# THE PROBLEM
These records are to be written out exactly as they read, minus the pictures.

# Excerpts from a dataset
_ _ _

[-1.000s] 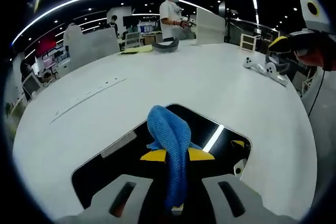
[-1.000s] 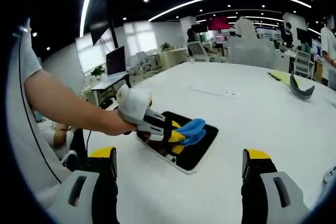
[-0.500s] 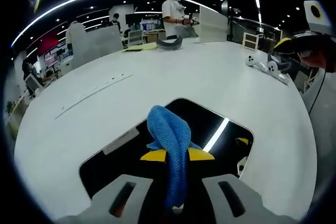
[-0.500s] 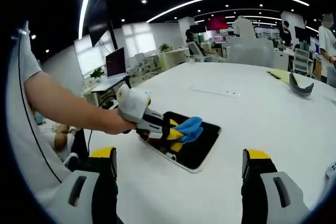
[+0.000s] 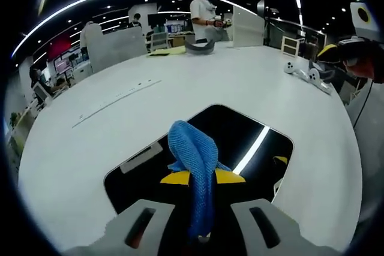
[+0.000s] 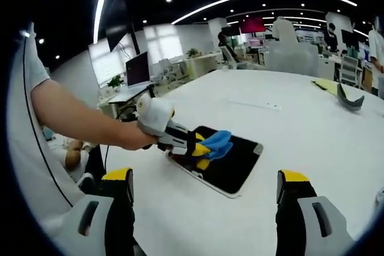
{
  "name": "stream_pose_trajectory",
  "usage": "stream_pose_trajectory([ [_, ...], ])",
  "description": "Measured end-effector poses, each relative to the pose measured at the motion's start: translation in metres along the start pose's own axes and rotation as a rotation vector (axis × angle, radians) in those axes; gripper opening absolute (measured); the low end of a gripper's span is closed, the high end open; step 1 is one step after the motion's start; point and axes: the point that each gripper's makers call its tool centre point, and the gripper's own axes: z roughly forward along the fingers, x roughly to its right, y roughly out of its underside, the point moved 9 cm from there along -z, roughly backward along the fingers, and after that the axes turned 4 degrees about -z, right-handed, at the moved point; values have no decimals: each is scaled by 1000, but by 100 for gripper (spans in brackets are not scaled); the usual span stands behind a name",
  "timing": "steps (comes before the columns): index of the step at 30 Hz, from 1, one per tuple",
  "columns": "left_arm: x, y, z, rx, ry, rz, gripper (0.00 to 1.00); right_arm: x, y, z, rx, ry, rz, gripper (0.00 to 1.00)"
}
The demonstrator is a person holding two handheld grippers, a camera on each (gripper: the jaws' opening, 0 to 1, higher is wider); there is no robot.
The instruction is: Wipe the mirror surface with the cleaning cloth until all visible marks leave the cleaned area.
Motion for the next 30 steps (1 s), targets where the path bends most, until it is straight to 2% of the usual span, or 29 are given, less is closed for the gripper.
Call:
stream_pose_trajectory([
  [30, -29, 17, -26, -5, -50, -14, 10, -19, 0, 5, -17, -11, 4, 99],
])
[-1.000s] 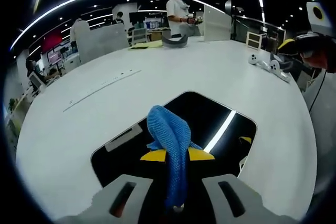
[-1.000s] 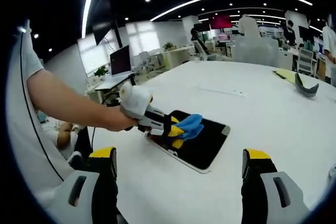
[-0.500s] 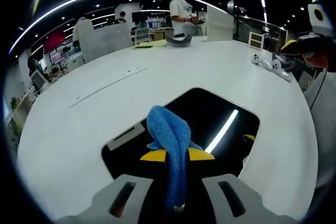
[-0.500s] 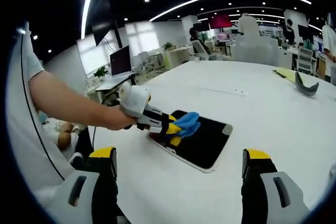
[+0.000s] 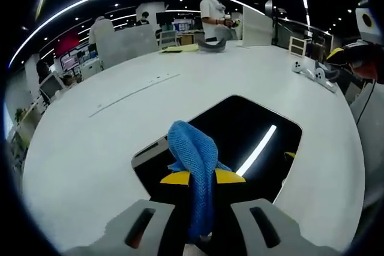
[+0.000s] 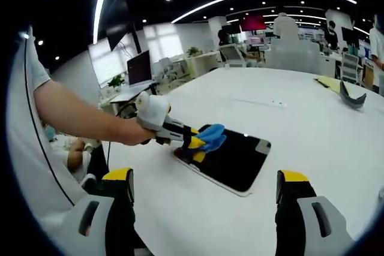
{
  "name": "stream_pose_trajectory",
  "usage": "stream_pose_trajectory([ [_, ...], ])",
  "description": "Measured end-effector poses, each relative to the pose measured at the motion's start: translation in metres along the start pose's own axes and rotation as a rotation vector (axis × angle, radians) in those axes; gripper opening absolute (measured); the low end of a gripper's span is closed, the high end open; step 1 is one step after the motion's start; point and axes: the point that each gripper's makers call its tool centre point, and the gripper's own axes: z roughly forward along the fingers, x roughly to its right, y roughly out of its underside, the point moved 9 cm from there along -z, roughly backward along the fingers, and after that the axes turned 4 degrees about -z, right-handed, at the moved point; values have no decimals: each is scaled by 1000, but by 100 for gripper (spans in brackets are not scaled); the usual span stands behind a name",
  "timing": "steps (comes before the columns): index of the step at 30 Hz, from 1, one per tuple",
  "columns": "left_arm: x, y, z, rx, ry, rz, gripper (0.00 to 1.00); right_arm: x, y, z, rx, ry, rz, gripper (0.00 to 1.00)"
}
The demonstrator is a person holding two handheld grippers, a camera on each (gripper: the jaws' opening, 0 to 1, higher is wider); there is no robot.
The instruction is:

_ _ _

# RESULT FOR THIS TASK
[-1.000s] 
[-1.000s] 
[-0.500s] 
[-0.500s] 
[+0.000s] 
[+0.000s] 
{
  "name": "stream_pose_trajectory",
  "usage": "stream_pose_trajectory([ [_, ...], ])",
  "description": "Measured end-effector poses, each relative to the pose measured at the motion's start: translation in metres along the start pose's own axes and rotation as a rotation vector (axis × angle, radians) in those axes; gripper opening absolute (measured); the low end of a gripper's span is closed, the high end open; step 1 is one step after the motion's start; point and axes: the point that each gripper's makers call its tool centre point, and the gripper's own axes: z roughly forward along the fingers, x roughly to its right, y roughly out of its underside, the point moved 9 cm from there along -z, roughly backward along the fingers, and after that the axes turned 4 degrees about -z, right-handed, at the moved point; values have no decimals: each is scaled by 1000, but by 100 for gripper (spans in brackets are not scaled); the usual span stands behind a name",
  "timing": "steps (comes before the columns): index of the step at 30 Hz, from 1, one per tuple",
  "columns": "left_arm: x, y, z, rx, ry, rz, gripper (0.00 to 1.00); right_arm: x, y, z, rx, ry, rz, gripper (0.00 to 1.00)"
}
The demonstrator is a person holding two handheld grippers, a camera on each (gripper: the jaws' opening, 0 to 1, higher is wider); there is no robot.
The instruction is: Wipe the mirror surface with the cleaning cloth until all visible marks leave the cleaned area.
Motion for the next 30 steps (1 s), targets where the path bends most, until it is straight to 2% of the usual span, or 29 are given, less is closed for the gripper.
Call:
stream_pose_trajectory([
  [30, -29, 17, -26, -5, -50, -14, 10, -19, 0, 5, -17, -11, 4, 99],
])
[-1.000s] 
[-1.000s] 
[-0.500s] 
[-0.500s] 
[+0.000s] 
[+0.000s] 
{
  "name": "stream_pose_trajectory",
  "usage": "stream_pose_trajectory([ [_, ...], ])",
  "description": "Measured end-effector poses, each relative to the pose measured at the motion's start: translation in metres along the start pose's own axes and rotation as a rotation vector (axis × angle, radians) in those axes; gripper opening absolute (measured); the low end of a gripper's span is closed, the high end open; step 1 is one step after the motion's start; point and axes: the point that each gripper's makers call its tool centre point, and the gripper's own axes: z roughly forward along the fingers, x roughly to its right, y roughly out of its underside, the point moved 9 cm from there along -z, roughly backward along the fingers, and after that the axes turned 4 degrees about -z, right-handed, at the moved point; values have no decimals: each is scaled by 1000, but by 100 for gripper (spans in brackets are not scaled); the usual span stands behind a name",
  "timing": "steps (comes before the columns): index of the step at 30 Hz, from 1, one per tuple",
  "columns": "left_arm: x, y, z, rx, ry, rz, gripper (0.00 to 1.00); right_arm: x, y, z, rx, ry, rz, gripper (0.00 to 1.00)"
}
The demonstrator is a person holding two handheld grippers, a camera on each (gripper: the jaws' opening, 0 to 1, higher is wider); there is no robot.
The instruction is:

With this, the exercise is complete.